> **TASK**
Give only a number in reply. It should be how many lines in the records contain the string "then".

Top of EXERCISE INPUT

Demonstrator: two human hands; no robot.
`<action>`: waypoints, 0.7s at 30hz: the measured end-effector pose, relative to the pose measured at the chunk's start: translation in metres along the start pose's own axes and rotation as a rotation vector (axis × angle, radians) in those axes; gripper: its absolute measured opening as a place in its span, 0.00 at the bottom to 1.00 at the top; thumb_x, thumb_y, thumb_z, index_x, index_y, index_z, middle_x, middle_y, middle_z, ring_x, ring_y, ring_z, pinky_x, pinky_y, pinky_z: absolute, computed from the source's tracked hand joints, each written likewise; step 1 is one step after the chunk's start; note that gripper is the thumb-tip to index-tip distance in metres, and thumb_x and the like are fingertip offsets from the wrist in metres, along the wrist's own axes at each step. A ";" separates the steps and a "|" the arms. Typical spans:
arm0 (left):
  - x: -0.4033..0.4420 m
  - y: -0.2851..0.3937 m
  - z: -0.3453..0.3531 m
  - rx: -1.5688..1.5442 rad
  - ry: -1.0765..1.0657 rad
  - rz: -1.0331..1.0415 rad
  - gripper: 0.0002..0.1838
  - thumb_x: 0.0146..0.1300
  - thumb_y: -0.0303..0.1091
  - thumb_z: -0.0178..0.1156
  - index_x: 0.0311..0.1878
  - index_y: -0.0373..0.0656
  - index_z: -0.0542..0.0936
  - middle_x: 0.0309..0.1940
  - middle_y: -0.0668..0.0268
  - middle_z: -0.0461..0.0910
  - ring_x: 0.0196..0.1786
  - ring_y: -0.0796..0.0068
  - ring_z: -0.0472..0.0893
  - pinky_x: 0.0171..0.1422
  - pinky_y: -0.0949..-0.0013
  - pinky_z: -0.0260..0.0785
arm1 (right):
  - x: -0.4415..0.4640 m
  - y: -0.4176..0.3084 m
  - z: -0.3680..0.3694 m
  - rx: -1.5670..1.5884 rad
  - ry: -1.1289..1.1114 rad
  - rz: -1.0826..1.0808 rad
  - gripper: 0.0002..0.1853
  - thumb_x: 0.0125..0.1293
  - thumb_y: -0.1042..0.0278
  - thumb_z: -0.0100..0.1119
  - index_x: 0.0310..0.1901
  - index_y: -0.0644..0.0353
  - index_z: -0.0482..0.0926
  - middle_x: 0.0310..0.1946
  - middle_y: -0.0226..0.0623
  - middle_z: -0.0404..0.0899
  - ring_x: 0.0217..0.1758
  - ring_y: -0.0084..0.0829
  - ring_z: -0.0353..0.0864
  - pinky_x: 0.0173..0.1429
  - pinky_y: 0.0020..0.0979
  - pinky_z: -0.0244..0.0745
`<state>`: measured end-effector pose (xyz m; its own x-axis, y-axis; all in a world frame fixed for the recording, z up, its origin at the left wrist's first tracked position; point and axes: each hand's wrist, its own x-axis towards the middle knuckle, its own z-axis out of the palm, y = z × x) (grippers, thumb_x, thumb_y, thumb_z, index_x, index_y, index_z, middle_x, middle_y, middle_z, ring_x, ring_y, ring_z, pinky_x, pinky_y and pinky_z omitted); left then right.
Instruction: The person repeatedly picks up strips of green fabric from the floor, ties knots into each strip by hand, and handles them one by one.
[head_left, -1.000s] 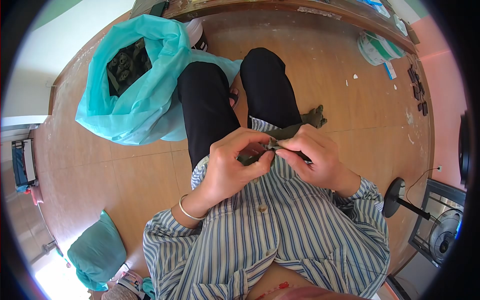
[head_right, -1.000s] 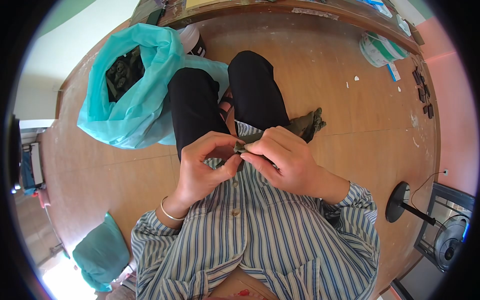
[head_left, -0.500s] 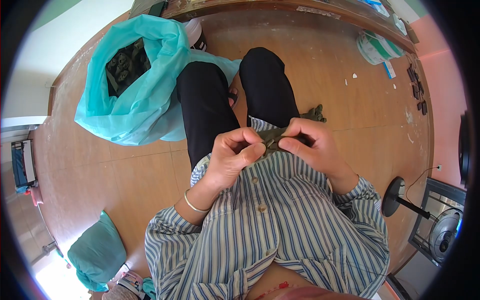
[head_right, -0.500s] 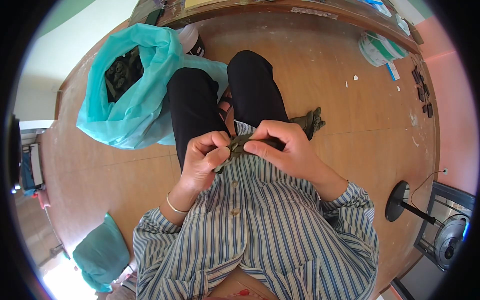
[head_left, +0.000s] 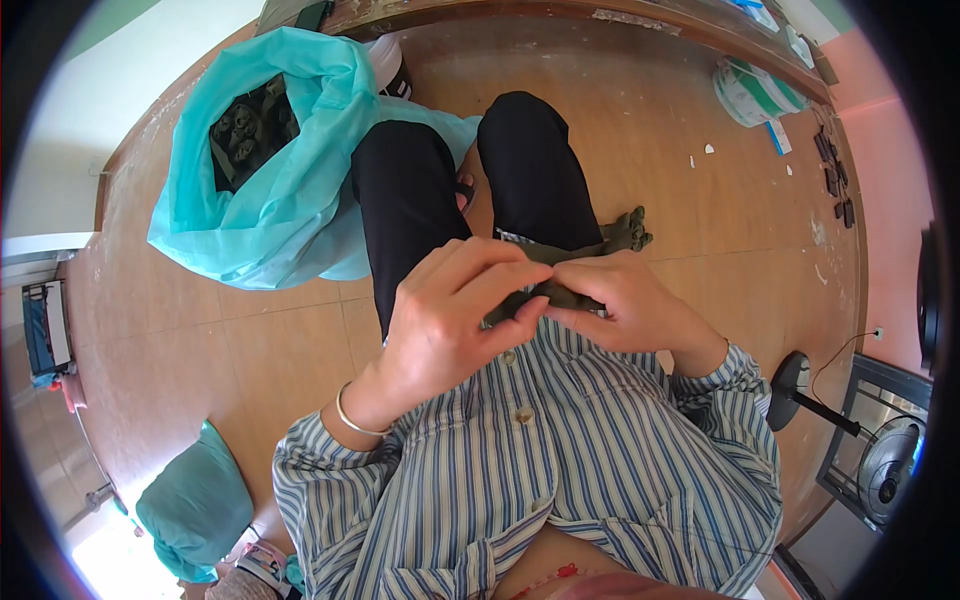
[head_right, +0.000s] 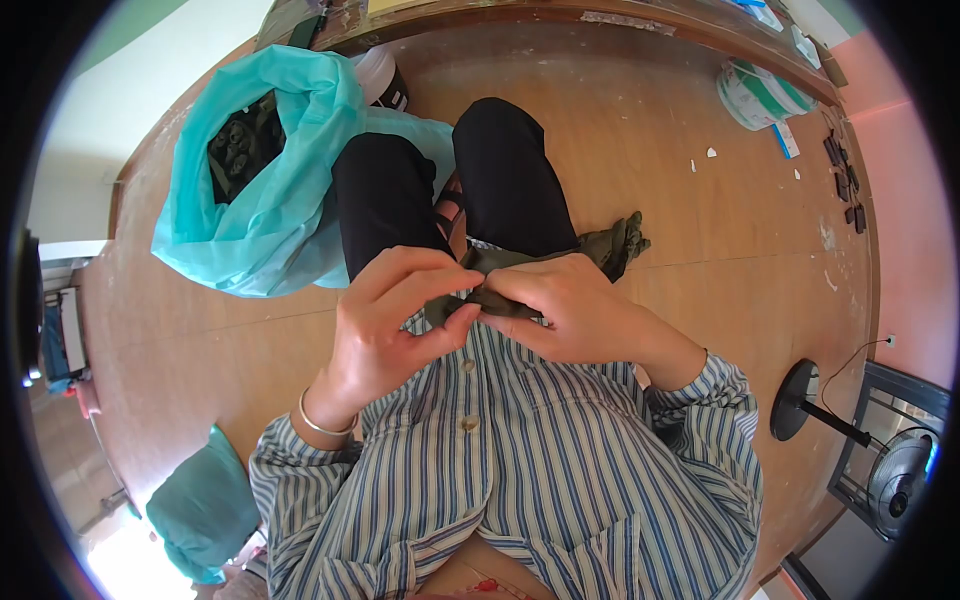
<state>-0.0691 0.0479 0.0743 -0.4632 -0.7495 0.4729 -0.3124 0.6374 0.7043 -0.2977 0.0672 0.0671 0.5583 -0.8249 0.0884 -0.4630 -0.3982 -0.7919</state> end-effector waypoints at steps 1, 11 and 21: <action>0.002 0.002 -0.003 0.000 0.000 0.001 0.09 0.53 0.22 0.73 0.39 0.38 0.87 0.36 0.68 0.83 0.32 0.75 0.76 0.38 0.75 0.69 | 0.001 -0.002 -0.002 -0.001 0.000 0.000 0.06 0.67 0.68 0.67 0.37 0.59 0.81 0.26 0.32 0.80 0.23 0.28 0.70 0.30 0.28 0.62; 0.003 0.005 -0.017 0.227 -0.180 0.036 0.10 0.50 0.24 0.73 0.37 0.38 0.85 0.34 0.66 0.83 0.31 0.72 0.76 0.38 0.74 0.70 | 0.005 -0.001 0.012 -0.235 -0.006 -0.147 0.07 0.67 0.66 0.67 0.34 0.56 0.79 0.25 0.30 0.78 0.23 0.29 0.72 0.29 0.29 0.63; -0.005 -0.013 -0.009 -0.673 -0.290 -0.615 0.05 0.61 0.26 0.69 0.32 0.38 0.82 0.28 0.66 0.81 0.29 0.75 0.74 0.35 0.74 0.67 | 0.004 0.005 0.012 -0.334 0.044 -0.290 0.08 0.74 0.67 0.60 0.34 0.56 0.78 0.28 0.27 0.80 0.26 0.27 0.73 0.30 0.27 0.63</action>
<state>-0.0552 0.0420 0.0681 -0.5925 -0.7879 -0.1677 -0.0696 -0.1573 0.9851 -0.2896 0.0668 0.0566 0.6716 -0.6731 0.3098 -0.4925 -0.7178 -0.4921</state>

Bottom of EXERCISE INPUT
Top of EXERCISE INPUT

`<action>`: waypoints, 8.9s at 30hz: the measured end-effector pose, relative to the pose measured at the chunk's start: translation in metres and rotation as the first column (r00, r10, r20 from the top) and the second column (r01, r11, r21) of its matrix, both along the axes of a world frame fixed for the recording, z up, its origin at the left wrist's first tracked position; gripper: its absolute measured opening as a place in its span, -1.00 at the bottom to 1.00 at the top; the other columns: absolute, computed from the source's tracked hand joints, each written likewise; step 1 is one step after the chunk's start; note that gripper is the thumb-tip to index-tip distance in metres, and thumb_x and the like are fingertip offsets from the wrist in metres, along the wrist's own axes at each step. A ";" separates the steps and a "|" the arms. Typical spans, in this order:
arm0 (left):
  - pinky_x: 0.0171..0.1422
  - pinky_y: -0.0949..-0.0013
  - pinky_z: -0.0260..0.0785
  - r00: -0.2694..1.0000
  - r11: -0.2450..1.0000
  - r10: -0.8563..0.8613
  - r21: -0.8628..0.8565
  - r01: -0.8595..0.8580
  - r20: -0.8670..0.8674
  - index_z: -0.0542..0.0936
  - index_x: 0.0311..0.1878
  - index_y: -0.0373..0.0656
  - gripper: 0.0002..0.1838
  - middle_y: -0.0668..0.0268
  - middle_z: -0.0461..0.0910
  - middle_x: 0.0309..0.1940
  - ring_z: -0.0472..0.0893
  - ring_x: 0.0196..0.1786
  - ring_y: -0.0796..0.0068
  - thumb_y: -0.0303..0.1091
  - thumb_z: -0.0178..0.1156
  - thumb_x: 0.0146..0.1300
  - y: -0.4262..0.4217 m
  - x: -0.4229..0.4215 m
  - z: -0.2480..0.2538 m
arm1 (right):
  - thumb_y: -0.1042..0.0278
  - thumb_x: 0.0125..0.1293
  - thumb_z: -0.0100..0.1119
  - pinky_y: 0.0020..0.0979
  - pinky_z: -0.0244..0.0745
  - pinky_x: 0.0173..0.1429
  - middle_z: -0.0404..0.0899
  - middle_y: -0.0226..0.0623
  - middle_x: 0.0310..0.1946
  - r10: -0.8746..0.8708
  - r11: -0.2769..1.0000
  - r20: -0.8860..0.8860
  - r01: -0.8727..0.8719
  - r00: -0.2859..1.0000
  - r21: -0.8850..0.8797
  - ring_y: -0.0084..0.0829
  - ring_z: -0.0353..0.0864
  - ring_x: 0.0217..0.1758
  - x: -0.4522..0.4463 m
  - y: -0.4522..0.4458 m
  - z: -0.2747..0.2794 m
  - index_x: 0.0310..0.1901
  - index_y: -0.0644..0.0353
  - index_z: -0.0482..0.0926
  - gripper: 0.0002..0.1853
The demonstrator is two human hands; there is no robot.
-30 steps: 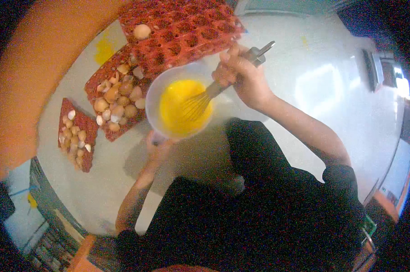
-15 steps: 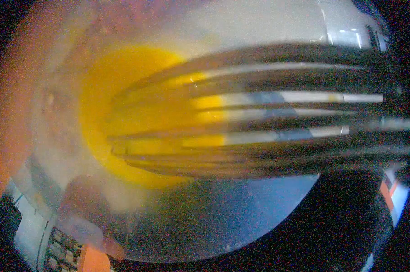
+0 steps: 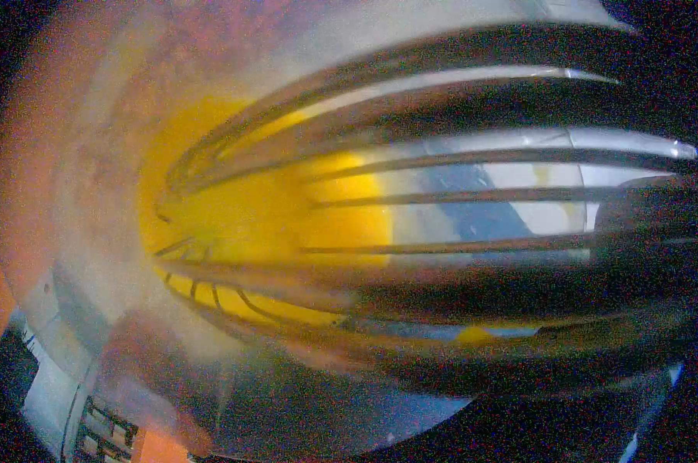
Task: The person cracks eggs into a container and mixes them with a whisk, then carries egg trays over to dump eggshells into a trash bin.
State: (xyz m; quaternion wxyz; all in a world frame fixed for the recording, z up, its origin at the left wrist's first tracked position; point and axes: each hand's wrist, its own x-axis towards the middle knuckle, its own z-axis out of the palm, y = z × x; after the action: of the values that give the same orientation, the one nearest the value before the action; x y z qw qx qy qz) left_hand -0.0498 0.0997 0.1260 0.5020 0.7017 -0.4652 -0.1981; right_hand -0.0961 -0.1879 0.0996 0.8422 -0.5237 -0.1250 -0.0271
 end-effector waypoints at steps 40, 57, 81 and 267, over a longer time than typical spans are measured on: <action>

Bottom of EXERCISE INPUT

> **RESULT FOR THIS TASK**
2